2026-02-12 12:32 AM - edited 2026-02-12 2:21 AM
I am using a ST25R3916B with RFAL 4.0, connected to a STM32WB55 via SPI in a battery powered application, so naturally wakeup mode is used. Specifically inductive wakeup with auto averaging.
For a short test on the table this works just finde, but when I let the setup run for multiple hours and thousands of wakeups, at some point it becomes unresponsive.
If I measure the generated field via oscilloscope, I can still see the ~35µs pulses every 400ms, just as I have setup the mode, but there is no interrupt generated.
I do not want to completely dismiss the possibility that the MCU is missing one interrupt somehow, but shouldn't a consecutive change trigger a new interrupt?
What I have found in the AN is
Values close to the edges can lead to a configuration that never wakes-up the system, so, if delta is the difference that triggers an interrupt, the reference value must always satisfy the following conditions:
• reference - delta > 0
• reference + delta < 255
Is there a known situation were auto averaging can maneuver itself into that position and not recover?
Edit: Also I have seen in the Errate that MOSI needs to be be pulled low during IRQ register read, but the RFLA seems to solve this with the following code, right?
Solved! Go to Solution.
2026-02-12 8:07 AM
Hi Oliver,
Here is the behavior if the device remains in wake-up mode with several measurements that have a phase difference greater than Δpm:
(black is the measurement, blue the AA reference, red dots are interrupts)
Note : The IRQ pin transitions to low after the interrupt bit or bits that caused its transition to high are read. The st25r3916CheckForReceivedInterrupts() function reads the interrupt registers in a loop until the IRQ pin is low.
So, if the MCU misses an interrupt (this is very unlikely), the IRQ stays high.

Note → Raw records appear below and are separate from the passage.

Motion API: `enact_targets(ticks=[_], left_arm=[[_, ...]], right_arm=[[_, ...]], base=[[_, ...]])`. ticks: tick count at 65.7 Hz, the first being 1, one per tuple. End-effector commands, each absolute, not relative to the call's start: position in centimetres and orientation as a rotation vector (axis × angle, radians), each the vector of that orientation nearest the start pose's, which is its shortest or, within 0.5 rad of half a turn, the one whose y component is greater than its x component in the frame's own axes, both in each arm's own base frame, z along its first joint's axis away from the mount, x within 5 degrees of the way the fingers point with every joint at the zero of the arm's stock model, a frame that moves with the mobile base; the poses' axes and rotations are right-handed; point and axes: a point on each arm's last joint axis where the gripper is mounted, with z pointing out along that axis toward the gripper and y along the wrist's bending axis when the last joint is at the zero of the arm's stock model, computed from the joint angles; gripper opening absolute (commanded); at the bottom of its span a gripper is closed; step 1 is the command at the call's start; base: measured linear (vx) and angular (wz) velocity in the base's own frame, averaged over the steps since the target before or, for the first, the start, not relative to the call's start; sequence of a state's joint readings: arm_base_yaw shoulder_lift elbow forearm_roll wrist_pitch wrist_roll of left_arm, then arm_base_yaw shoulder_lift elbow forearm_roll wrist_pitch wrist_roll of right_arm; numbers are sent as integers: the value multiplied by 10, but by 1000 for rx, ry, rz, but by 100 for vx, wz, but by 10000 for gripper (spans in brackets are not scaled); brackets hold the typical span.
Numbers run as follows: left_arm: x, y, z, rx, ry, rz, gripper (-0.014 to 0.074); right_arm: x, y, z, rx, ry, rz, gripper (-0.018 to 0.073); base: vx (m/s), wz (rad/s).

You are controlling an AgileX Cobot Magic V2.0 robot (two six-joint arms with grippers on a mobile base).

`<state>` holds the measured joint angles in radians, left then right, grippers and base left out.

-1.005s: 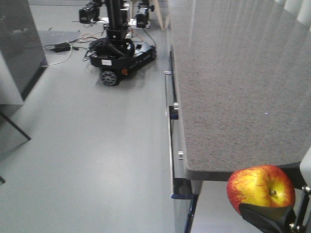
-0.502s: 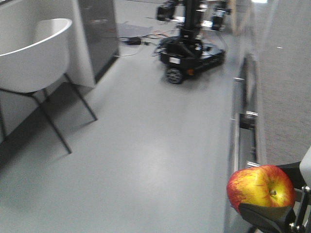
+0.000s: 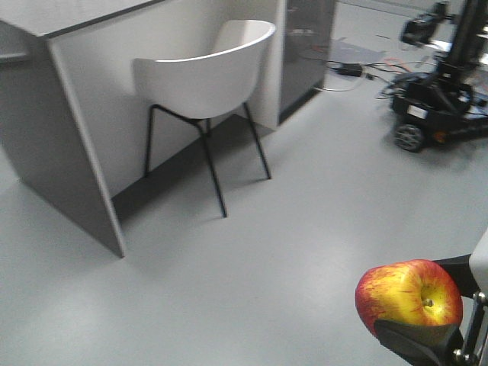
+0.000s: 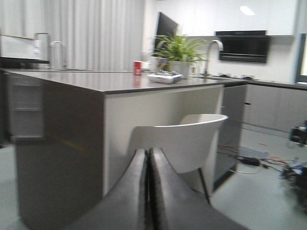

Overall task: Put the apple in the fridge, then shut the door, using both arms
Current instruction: 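Hold the apple in the right gripper while turning toward the fridge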

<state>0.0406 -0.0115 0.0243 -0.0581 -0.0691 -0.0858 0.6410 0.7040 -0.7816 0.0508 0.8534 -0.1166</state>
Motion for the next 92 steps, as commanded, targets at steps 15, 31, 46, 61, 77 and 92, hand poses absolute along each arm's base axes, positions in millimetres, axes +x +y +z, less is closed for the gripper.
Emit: enact_targets(ticks=[15,31,46,61,77,92], left_arm=[[55,3,209,-138,1362,-89,-6],[55,3,209,-138,1362,-89,-6],[55,3,209,-138,1362,-89,-6],[55,3,209,-138,1362,-89,-6],[55,3,209,-138,1362,-89,-6],[55,3,209,-138,1362,-89,-6]], right_arm=[[99,78,355,-796,2029,361,183],[99,78,355,-796,2029,361,183],[99,78,355,-796,2029,361,183],[99,78,355,-796,2029,361,183],[99,78,355,-796,2029,361,183],[99,78,355,-796,2029,361,183]], base=[[-4,60],[-2,53],[-1,49],[0,46],[1,48],[5,47]])
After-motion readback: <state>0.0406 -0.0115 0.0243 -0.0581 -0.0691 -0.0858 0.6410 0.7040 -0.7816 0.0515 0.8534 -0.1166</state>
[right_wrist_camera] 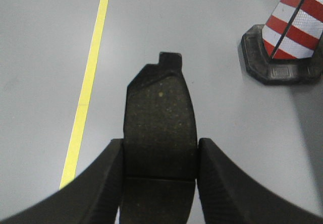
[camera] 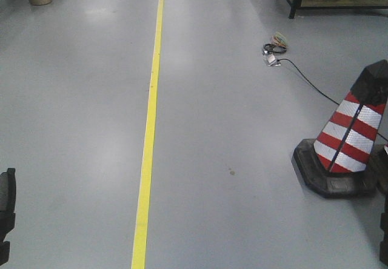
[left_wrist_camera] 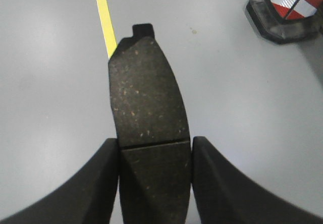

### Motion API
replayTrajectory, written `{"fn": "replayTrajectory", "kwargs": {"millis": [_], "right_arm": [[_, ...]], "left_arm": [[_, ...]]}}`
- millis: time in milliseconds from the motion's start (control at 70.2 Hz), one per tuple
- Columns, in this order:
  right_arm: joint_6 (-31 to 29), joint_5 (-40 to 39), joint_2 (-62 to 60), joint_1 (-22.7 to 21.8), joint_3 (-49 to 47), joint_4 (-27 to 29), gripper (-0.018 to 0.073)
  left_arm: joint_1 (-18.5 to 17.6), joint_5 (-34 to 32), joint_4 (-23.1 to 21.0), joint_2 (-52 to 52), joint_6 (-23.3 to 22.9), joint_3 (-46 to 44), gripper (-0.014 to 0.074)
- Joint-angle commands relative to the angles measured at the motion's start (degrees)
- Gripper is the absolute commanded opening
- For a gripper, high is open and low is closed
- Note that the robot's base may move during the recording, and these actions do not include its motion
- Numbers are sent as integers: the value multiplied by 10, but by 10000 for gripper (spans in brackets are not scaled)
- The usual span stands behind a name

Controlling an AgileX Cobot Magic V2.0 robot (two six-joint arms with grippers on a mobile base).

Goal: Move and align brake pads A on conveyor
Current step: 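Drive past the striped cones toward the black conveyor belt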

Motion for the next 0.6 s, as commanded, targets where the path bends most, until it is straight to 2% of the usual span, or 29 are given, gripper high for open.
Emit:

Could you provide information about the RTOS integration? Is the RTOS FreeRTOS™? Do you use a dedicated high-priority interrupt service routine (ISR) task to handle the interrupt pin? Is the STM32WB55 also in low-power mode during the ST25R3916B wake-up mode, and does it exit low-power mode when the IRQ moves to a high level? How do you protect the SPI bus from race conditions between the NFC task and the ISR?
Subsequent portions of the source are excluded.